▸ Task to carry out:
Your reply should be the whole listing, copied exactly, with the pictures left out.

· · · ·

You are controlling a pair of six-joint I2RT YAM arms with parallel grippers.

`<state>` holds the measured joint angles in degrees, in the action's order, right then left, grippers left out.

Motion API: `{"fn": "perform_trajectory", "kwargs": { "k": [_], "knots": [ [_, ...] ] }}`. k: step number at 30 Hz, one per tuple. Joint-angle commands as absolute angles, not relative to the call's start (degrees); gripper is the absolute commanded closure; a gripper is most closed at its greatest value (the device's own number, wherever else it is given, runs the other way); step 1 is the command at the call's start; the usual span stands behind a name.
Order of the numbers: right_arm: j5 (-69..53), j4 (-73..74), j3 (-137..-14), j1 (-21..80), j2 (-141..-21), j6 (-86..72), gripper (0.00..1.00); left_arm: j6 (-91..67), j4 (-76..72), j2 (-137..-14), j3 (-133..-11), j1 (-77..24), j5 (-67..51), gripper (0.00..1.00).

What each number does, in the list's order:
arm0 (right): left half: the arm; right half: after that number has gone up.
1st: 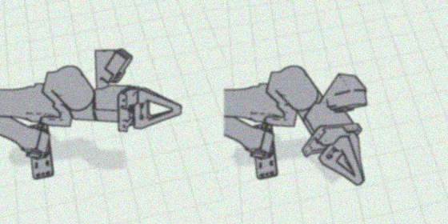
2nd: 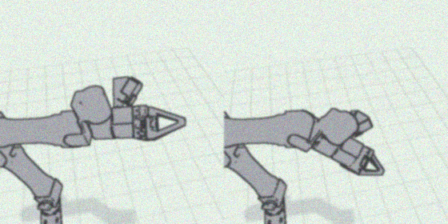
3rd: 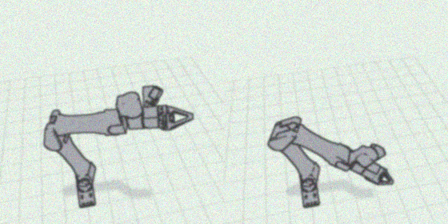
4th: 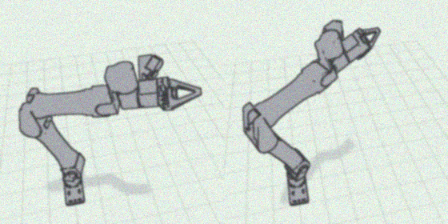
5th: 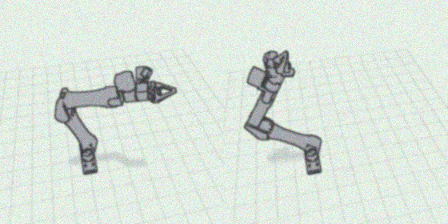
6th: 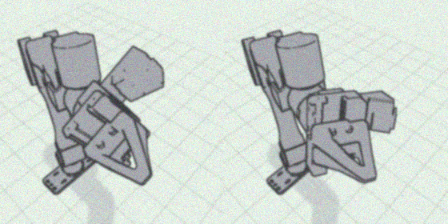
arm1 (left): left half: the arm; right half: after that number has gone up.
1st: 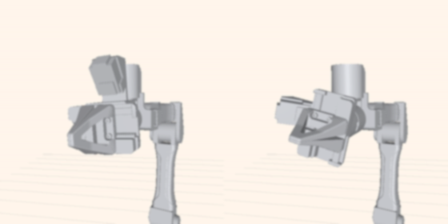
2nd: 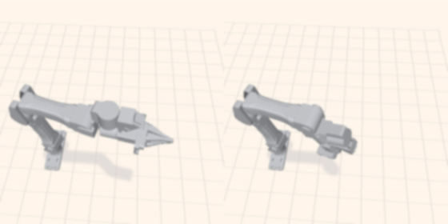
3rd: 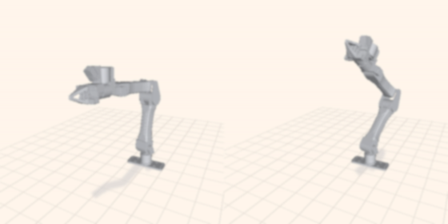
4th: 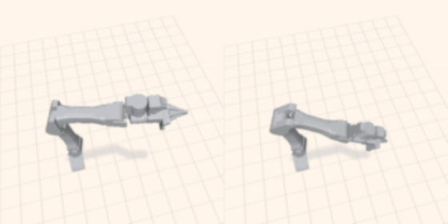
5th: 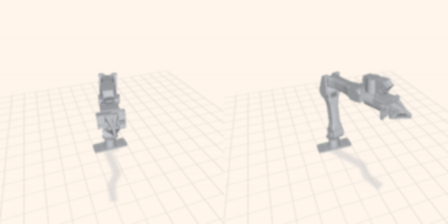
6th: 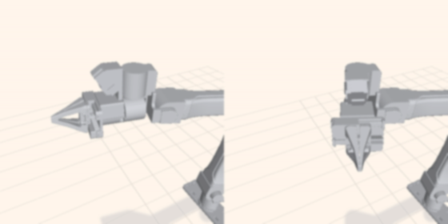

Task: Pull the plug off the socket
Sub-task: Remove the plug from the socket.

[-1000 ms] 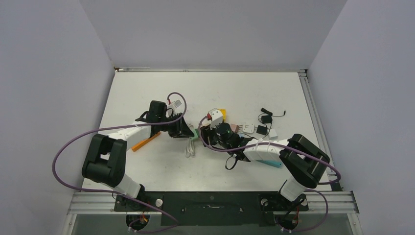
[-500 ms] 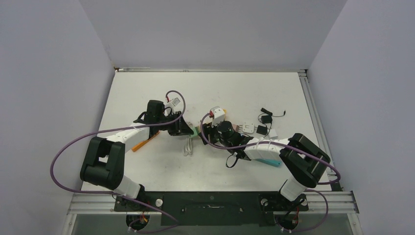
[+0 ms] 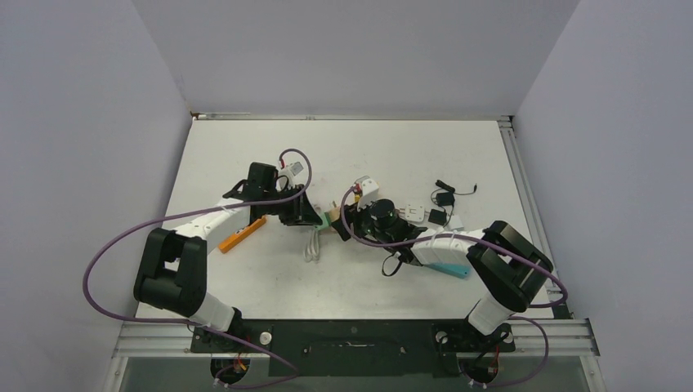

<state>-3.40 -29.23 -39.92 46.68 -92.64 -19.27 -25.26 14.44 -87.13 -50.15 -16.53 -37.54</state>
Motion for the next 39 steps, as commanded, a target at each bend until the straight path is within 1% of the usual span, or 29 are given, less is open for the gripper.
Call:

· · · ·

▸ Response area:
You are controlling a pair of six-joint I2RT YAM arms with parallel grippers.

`<state>` holds the measured joint angles in degrees, in the action's order, right then left, grippers left out.

Motion API: `{"fn": "perform_trajectory", "kwargs": { "k": [_], "knots": [ [_, ...] ] }}`. k: step number at 30 Hz, one per tuple. Joint-angle commands as absolute angles, not relative to the call's start (degrees); gripper is the absolute commanded closure; a gripper is most closed at its greatest value (the device's own number, wherever else it is given, runs the other way); step 1 is the command at the call's start; the usual span stands behind a name.
Order of the numbers: right_arm: j5 (-69..53), j4 (-73..74), j3 (-137..-14), j1 (-21..80), j2 (-141..-21), j6 (-86..72), gripper (0.00..1.00); left_arm: j6 (-91..67), j4 (-76..72), j2 (-137..-14), j3 (-133..-11), j1 (-77..24), j5 (-67..51), gripper (0.00..1.00).

What each number does, in the list's order:
arm0 (right): left half: the arm; right half: after that number has gone up.
1st: 
2nd: 
3rd: 
4th: 
5th: 
6th: 
arm1 (left): left half: the arm; right half: after that number has gone up.
1st: 
2nd: 
3rd: 
4th: 
5th: 
6th: 

Task: Pull the plug off the socket
Sub-task: Remove the plug from the socket.

[-1000 ms] 
[-500 ms] 
[+0 ms] 

<state>-3.40 -29.23 -39.92 46.68 -92.64 -19.27 -25.26 14.44 -87.13 -50.15 -16.53 -37.54</state>
Motion for the next 39 steps, as commanded, a target at each bend until the straight path is within 1% of the usual span, or 29 are given, less is open for the gripper.
Call:

The output is now finished.